Please output every record below exactly as written, leaving out any pictures.

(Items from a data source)
_ _ _
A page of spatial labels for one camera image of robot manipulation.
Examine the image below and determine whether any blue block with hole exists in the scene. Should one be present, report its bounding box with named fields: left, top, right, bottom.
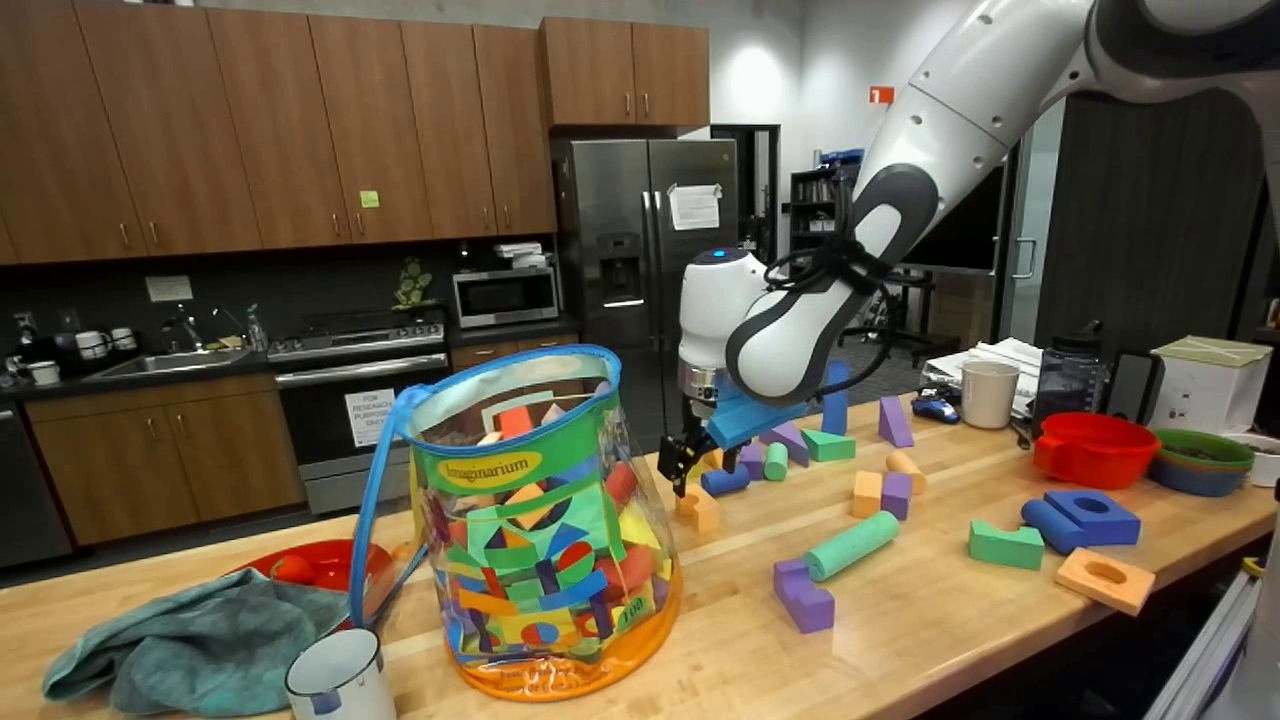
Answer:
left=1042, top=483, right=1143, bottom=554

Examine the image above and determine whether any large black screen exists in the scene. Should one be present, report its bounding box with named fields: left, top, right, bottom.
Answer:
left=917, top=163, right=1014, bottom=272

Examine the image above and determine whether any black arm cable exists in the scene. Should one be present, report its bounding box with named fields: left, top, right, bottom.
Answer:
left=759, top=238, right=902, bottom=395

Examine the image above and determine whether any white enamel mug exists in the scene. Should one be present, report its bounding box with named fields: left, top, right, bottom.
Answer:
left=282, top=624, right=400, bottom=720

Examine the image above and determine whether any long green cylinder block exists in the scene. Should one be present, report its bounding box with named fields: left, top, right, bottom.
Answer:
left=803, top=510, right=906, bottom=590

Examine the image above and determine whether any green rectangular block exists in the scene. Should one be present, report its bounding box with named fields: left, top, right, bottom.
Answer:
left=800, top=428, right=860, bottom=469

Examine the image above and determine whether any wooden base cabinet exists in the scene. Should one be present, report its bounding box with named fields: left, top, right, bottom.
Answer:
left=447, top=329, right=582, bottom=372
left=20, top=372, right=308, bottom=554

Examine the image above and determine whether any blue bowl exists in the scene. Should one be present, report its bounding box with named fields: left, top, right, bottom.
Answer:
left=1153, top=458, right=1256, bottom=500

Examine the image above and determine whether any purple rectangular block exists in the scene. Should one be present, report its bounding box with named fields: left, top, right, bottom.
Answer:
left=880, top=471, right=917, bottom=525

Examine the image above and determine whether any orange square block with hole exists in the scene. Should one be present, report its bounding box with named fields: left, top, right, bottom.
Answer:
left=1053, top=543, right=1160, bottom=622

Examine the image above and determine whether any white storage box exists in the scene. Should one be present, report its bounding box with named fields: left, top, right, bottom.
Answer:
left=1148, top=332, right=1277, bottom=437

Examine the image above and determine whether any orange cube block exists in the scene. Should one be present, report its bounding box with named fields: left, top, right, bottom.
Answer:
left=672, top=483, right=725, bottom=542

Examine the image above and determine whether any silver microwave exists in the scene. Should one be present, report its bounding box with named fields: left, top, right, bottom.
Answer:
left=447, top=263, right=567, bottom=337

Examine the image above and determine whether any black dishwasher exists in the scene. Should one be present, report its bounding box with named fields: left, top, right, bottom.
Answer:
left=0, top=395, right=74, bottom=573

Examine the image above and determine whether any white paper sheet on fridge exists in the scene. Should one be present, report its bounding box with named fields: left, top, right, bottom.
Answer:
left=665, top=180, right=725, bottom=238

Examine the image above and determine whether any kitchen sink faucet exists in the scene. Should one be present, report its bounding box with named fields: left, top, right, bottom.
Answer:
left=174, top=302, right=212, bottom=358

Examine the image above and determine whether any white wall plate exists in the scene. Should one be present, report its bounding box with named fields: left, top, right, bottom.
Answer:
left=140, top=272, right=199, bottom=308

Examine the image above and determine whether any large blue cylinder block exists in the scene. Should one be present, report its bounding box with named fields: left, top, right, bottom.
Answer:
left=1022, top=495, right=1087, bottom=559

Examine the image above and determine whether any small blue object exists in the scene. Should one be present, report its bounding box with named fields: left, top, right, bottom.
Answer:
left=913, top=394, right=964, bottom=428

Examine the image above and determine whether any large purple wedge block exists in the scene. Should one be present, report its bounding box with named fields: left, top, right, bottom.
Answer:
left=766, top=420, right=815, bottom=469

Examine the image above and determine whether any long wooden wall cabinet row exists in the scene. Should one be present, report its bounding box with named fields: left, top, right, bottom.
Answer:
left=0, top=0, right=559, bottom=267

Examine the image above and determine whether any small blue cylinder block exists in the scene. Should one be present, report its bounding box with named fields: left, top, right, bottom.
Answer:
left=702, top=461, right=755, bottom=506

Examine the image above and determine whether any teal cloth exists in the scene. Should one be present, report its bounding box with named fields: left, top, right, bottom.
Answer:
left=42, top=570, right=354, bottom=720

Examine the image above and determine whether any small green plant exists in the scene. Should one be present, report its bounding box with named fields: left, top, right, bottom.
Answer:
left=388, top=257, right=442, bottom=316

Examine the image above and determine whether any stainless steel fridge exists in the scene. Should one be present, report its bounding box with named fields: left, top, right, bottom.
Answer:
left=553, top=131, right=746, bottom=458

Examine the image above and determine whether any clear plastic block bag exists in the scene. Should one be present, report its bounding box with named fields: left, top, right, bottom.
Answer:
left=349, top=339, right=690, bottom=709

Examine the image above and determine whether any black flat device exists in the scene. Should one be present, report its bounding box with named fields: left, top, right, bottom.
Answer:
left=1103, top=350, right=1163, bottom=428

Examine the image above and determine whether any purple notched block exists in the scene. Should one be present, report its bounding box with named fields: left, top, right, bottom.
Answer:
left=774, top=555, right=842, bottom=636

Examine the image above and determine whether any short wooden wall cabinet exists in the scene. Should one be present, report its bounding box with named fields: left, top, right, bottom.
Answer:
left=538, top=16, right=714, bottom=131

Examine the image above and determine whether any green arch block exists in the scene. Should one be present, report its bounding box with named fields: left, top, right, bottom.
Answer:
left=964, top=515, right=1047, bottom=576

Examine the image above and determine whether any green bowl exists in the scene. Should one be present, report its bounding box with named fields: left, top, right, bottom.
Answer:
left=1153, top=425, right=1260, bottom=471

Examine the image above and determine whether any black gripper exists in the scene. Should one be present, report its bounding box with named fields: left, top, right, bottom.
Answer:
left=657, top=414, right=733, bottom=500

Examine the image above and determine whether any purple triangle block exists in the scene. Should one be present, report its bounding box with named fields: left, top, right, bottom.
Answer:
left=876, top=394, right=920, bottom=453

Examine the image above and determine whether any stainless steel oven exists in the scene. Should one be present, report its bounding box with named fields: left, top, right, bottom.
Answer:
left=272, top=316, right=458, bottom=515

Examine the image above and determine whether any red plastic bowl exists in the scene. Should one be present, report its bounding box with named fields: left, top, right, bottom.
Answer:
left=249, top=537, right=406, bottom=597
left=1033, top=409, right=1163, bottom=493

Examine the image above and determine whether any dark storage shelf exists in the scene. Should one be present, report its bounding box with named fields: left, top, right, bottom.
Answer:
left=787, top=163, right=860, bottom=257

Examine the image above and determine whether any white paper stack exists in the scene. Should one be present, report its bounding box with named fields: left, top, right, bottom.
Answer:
_ _ _
### ANSWER SECTION
A page of spatial labels for one camera image of robot manipulation.
Examine the image below and determine whether any blue block with hole exists in the scene. Should one be present, report its bounding box with named fields: left, top, right, bottom.
Answer:
left=1042, top=483, right=1143, bottom=554

Examine the image above and determine whether any large black screen exists in the scene. Should one be present, report its bounding box with named fields: left, top, right, bottom.
Answer:
left=917, top=163, right=1014, bottom=272

Examine the image above and determine whether any black arm cable exists in the scene. Should one be present, report its bounding box with named fields: left, top, right, bottom.
Answer:
left=759, top=238, right=902, bottom=395

Examine the image above and determine whether any white enamel mug exists in the scene. Should one be present, report its bounding box with named fields: left, top, right, bottom.
Answer:
left=282, top=624, right=400, bottom=720

Examine the image above and determine whether any long green cylinder block exists in the scene. Should one be present, report its bounding box with named fields: left, top, right, bottom.
Answer:
left=803, top=510, right=906, bottom=590

Examine the image above and determine whether any green rectangular block exists in the scene. Should one be present, report its bounding box with named fields: left, top, right, bottom.
Answer:
left=800, top=428, right=860, bottom=469

Examine the image above and determine whether any wooden base cabinet exists in the scene. Should one be present, report its bounding box with named fields: left, top, right, bottom.
Answer:
left=447, top=329, right=582, bottom=372
left=20, top=372, right=308, bottom=554

Examine the image above and determine whether any blue bowl exists in the scene. Should one be present, report its bounding box with named fields: left, top, right, bottom.
Answer:
left=1153, top=458, right=1256, bottom=500

Examine the image above and determine whether any purple rectangular block exists in the scene. Should one be present, report its bounding box with named fields: left, top, right, bottom.
Answer:
left=880, top=471, right=917, bottom=525

Examine the image above and determine whether any orange square block with hole exists in the scene. Should one be present, report its bounding box with named fields: left, top, right, bottom.
Answer:
left=1053, top=543, right=1160, bottom=622

Examine the image above and determine whether any white storage box exists in the scene. Should one be present, report its bounding box with named fields: left, top, right, bottom.
Answer:
left=1148, top=332, right=1277, bottom=437

Examine the image above and determine whether any orange cube block exists in the scene. Should one be present, report its bounding box with named fields: left, top, right, bottom.
Answer:
left=672, top=483, right=725, bottom=542

Examine the image above and determine whether any silver microwave exists in the scene. Should one be present, report its bounding box with named fields: left, top, right, bottom.
Answer:
left=447, top=263, right=567, bottom=337

Examine the image above and determine whether any black dishwasher exists in the scene. Should one be present, report its bounding box with named fields: left, top, right, bottom.
Answer:
left=0, top=395, right=74, bottom=573

Examine the image above and determine whether any white paper sheet on fridge exists in the scene. Should one be present, report its bounding box with named fields: left, top, right, bottom.
Answer:
left=665, top=180, right=725, bottom=238

Examine the image above and determine whether any kitchen sink faucet exists in the scene. Should one be present, report its bounding box with named fields: left, top, right, bottom.
Answer:
left=174, top=302, right=212, bottom=358

Examine the image above and determine whether any white wall plate exists in the scene. Should one be present, report its bounding box with named fields: left, top, right, bottom.
Answer:
left=140, top=272, right=199, bottom=308

Examine the image above and determine whether any large blue cylinder block exists in the scene. Should one be present, report its bounding box with named fields: left, top, right, bottom.
Answer:
left=1022, top=495, right=1087, bottom=559

Examine the image above and determine whether any small blue object exists in the scene. Should one be present, report its bounding box with named fields: left, top, right, bottom.
Answer:
left=913, top=394, right=964, bottom=428

Examine the image above and determine whether any large purple wedge block exists in the scene. Should one be present, report its bounding box with named fields: left, top, right, bottom.
Answer:
left=766, top=420, right=815, bottom=469

Examine the image above and determine whether any long wooden wall cabinet row exists in the scene. Should one be present, report its bounding box with named fields: left, top, right, bottom.
Answer:
left=0, top=0, right=559, bottom=267

Examine the image above and determine whether any small blue cylinder block exists in the scene. Should one be present, report its bounding box with named fields: left, top, right, bottom.
Answer:
left=702, top=461, right=755, bottom=506

Examine the image above and determine whether any teal cloth exists in the scene. Should one be present, report its bounding box with named fields: left, top, right, bottom.
Answer:
left=42, top=570, right=354, bottom=720

Examine the image above and determine whether any small green plant exists in the scene. Should one be present, report its bounding box with named fields: left, top, right, bottom.
Answer:
left=388, top=257, right=442, bottom=316

Examine the image above and determine whether any stainless steel fridge exists in the scene. Should one be present, report its bounding box with named fields: left, top, right, bottom.
Answer:
left=553, top=131, right=746, bottom=458

Examine the image above and determine whether any clear plastic block bag exists in the scene. Should one be present, report its bounding box with named fields: left, top, right, bottom.
Answer:
left=349, top=339, right=690, bottom=709

Examine the image above and determine whether any black flat device exists in the scene. Should one be present, report its bounding box with named fields: left, top, right, bottom.
Answer:
left=1103, top=350, right=1163, bottom=428

Examine the image above and determine whether any purple notched block exists in the scene. Should one be present, report its bounding box with named fields: left, top, right, bottom.
Answer:
left=774, top=555, right=842, bottom=636

Examine the image above and determine whether any short wooden wall cabinet exists in the scene. Should one be present, report its bounding box with named fields: left, top, right, bottom.
Answer:
left=538, top=16, right=714, bottom=131

Examine the image above and determine whether any green arch block exists in the scene. Should one be present, report its bounding box with named fields: left, top, right, bottom.
Answer:
left=964, top=515, right=1047, bottom=576

Examine the image above and determine whether any green bowl exists in the scene. Should one be present, report its bounding box with named fields: left, top, right, bottom.
Answer:
left=1153, top=425, right=1260, bottom=471

Examine the image above and determine whether any black gripper exists in the scene. Should one be present, report its bounding box with named fields: left, top, right, bottom.
Answer:
left=657, top=414, right=733, bottom=500

Examine the image above and determine whether any purple triangle block exists in the scene. Should one be present, report its bounding box with named fields: left, top, right, bottom.
Answer:
left=876, top=394, right=920, bottom=453

Examine the image above and determine whether any stainless steel oven exists in the scene. Should one be present, report its bounding box with named fields: left, top, right, bottom.
Answer:
left=272, top=316, right=458, bottom=515

Examine the image above and determine whether any red plastic bowl exists in the scene. Should one be present, report its bounding box with named fields: left, top, right, bottom.
Answer:
left=249, top=537, right=406, bottom=597
left=1033, top=409, right=1163, bottom=493

Examine the image above and determine whether any dark storage shelf exists in the scene. Should one be present, report its bounding box with named fields: left, top, right, bottom.
Answer:
left=787, top=163, right=860, bottom=257

Examine the image above and determine whether any white paper stack exists in the scene. Should one be present, report its bounding box with named fields: left, top, right, bottom.
Answer:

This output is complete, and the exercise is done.